青森県三浦酒造「豊盃つるし酒」
本の虫Tさん紹介の1冊。
徳川夢声ってご存知ですか。年配の方なら「宮本武蔵」「西遊記」など、ラジオの前で、聞き入った覚えがあるでしょう。私は録音で聞いてます。
話術が巧みで、対談もピカ一でした。その対談集から、一部紹介しましょう。
鳥井:むかしはアルコールに水割って色つけたもんでも、ウイスキーとして通ったんですからな。いまでも、ブドウもなんにも入っていないブドウ酒が許可されてる。大蔵省は、税金さえとれりゃいいんですからな(笑)
夢声:トタン製のタンクへアルコールをいれて、色素と香料をいれて、ガラガラッとひっかきまわしたのをビンに詰めて、ブドウ酒という名をつける。こういうのがあったそうですね、むかしは。
鳥井:いまでも、そんなんがあるんですよ。(笑)
夢声:ブドウっ気のないブドウ酒も、人によってはよろこばれるんです。「あの悪酔いの気もちがよろしい」てんでね(笑)悪い酒ばかり飲んでる人にいい酒を飲ませると、ものたりないっていいますよ。「悪酔いもなんにもしないじゃないか」って怒っている(笑)
中略
鳥井:わたしんとこは、もともとウイスキー屋ではなく、ブドウ酒屋なんですよ。赤玉ポートワインがそのころよう売れましてね。どっちかといえば、もうかっていたんですな。
夢声:どっちかといえば、ね。(笑)
鳥井:その赤玉ポートワインがかせいでくれる金をぶちこんで、ウイスキーをやってみようとしたんですから。ほんとうは私がこさえたもんではない。赤玉の需要者、販売者がつくったもんです。
夢声:いまはどこの場末の酒屋にもお宅のウイスキーがあるようになりましたが、大変な生産高でしょうね。
鳥井:税金だけでも、年に三十億ですからな。
夢声:月に二億五千万円。
鳥井:そらあえらいですよ。飲む人が払うんだから、ええようなもんですけどね。(笑)1本について、七百円ぐらい税金とられてるんですな。
夢声:三十億といえば、予算のうちでもちょっとした項目ですね。政府としては、お宅もいいお得意さんですな。
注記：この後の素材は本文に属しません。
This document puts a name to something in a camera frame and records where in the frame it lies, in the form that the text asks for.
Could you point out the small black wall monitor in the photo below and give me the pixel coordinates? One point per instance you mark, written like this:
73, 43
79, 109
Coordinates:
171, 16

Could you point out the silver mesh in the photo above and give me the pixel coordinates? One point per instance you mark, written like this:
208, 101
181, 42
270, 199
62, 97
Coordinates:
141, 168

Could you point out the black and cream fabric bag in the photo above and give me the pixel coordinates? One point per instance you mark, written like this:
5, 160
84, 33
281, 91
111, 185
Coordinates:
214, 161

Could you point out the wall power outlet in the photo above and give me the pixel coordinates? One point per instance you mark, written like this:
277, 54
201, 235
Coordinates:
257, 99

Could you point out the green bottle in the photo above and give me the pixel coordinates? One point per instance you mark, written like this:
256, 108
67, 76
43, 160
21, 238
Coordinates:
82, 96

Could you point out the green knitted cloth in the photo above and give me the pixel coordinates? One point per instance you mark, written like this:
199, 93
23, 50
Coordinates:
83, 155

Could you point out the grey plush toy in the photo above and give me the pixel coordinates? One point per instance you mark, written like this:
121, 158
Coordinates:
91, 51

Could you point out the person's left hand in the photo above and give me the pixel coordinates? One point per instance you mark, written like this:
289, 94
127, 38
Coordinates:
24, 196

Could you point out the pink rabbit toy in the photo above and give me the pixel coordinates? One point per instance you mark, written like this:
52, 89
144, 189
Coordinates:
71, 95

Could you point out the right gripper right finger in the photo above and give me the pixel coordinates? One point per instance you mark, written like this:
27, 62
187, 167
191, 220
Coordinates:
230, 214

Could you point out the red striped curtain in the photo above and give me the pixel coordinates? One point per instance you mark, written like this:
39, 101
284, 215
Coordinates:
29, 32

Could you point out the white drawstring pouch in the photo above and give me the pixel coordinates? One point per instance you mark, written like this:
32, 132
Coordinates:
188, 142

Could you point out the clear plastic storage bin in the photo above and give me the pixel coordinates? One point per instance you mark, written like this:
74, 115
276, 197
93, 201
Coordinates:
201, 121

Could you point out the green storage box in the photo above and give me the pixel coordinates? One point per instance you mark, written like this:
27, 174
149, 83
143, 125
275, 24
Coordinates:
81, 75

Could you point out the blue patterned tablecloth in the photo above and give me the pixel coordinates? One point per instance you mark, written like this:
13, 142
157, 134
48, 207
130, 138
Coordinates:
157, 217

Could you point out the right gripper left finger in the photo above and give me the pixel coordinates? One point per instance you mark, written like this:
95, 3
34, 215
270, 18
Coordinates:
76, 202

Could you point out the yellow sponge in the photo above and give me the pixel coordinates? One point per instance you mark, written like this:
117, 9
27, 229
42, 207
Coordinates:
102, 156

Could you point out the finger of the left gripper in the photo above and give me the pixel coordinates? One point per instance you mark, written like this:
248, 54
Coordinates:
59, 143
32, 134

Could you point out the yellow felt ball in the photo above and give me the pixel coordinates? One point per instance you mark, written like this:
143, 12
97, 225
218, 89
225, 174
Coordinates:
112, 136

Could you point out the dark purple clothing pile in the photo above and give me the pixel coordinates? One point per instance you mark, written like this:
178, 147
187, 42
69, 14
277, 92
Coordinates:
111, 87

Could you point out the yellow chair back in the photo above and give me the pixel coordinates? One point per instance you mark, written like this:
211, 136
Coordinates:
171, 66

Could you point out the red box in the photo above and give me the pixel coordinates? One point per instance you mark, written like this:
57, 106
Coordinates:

鳥井:大蔵省、ちょっともよろこんできまへんがな。(笑)
本日はここまで、鳥井という方は鳥井信次郎さん、サントリーの創業者です。
当時朝日新聞に掲載されていたようですが、「問答無用Ⅲ 政財界編」として、図書館にて探されると、詳しくご覧になれます。ちなみに神田古書店でも徳川夢声さんの書籍はあまり出回っていないのが現状のようです。
現代、こんな対談を紙面にのせたら、企業コンプライアンス云々と、広報が訂正を迫ってきそうな、内容です。この対談は昭和28年1月27日に行われたものです。
戦後8年のんびりしてました。
しかし現代は美味い酒が揃ってます。
青森県三浦酒造「豊盃つるし酒」昨年青森県の鑑評会で吟醸部門最優秀賞を受賞。
ひと昔まえは、この手の酒は一般流通しなかったんですが、我々でも味わう事が出来るようになりました。720ml 5576円は高いのですが、夢声さんのこぼれ話を肴に新春の贅沢です。